Season Evans, modern quilter

season evans : on the importance of quilt backs

By guest blogger and quilt maker Season Evans

SEATTLE WA  One of the reasons I am drawn to quilts, both in form and function, is their unique ability to tell stories. When I am making a quilt I am always asking myself what I need to tell the whole story. As I am constantly drawn to stories of contradiction, I use my quilts to explore various avenues of a narrative. Often the backs of my quilt extend that story or will even contradict the front.

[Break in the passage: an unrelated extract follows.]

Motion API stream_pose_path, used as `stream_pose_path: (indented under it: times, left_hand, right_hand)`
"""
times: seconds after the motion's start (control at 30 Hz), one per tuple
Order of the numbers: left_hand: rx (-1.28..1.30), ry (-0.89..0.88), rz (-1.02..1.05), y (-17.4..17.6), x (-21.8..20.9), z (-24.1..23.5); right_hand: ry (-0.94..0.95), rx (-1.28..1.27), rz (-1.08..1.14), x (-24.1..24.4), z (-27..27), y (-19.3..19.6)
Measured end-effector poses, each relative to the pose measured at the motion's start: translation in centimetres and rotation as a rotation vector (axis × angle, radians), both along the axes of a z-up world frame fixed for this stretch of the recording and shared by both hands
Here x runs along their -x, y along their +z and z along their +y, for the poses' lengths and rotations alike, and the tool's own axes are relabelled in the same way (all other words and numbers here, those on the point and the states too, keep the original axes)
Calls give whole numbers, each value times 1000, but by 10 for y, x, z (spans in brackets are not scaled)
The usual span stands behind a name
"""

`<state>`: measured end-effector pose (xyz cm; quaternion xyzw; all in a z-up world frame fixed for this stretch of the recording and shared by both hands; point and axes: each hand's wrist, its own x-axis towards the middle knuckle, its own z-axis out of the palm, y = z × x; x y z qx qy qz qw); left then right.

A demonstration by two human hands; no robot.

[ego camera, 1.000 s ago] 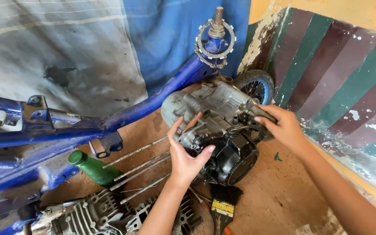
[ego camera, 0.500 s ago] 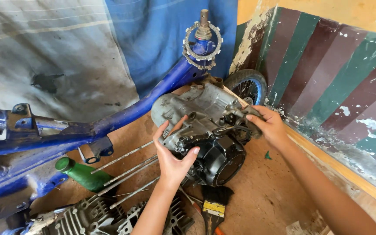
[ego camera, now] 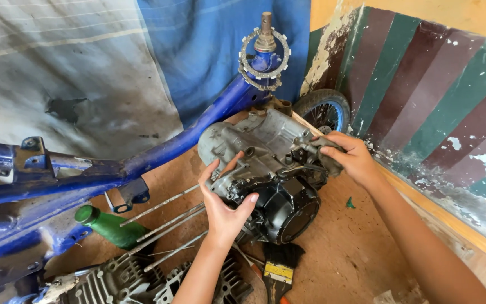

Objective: Disassembling and inspecting a motorcycle engine on a floor-level workspace

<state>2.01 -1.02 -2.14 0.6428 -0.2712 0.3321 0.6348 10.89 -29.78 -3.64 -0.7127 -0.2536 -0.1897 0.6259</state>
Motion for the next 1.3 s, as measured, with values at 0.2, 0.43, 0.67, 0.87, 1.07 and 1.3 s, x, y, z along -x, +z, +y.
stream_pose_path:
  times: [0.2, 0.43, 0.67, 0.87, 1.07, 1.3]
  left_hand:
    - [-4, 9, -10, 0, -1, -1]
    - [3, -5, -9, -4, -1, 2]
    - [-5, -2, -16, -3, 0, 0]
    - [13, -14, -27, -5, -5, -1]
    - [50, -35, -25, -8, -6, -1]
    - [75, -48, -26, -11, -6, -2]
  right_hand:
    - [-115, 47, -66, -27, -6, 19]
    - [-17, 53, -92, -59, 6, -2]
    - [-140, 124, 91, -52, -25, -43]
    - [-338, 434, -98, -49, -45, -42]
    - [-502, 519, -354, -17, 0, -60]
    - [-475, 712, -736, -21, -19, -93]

“Community” (below) is a quilt that tells the story of the communities I’ve lived in and the interconnectedness of living together as a society. Yet the back of the quilt tells another story - one of how fragile and disconnected communities can be.
Community, quilt by Season Evans
above: Community, front
Community, quilt by Season Evans

above: Community, back

There are times when the story is about the materials used in the quilt itself. The story begins on the front of the quilt and continues to the back, as if the quilt has its own shape or color story to tell. Using a variety of fabric for the back (cotton, linen, cotton/linen blends, and vintage yukata) allows me to explore the effects of texture and pattern.
Back of quilt Harbor, by Season Evans

above: Harbor, back 

Back of quilt Forward, by Season Evans

above: Forward, back

Back of Stereo quilt, by Season Evans

above: Stereo, back
Back of Binding quilt, by Season Evans

above: Binding, back

The materials used in my quilt backs are used in direct relation to the front of the quilt (I only use cotton on front of the quilt). As in “Traffic” (below ), the fabric chosen for the back is a natural contrast (mostly natural linen) to the stark black and white stripes of the front.
Traffic, quilt by Season Evans

above: Traffic, front
Back of Traffic, a quilt by Season Evans

above: Traffic, back

While there are often various discussions about whether quilts are art or craft or utilitarian, regardless of categorization, quilts are objects: tactile and intimate. We can feel them, hang them on a wall, hold them, and sleep with them. The way we use quilts is not one sided just as the quilts themselves are not one sided.

When I am making a quilt, I don’t end the conversation just with the front of the quilt. I try to use all the space I have to tell the story. That means that, for me, the backs are equally as important as the front.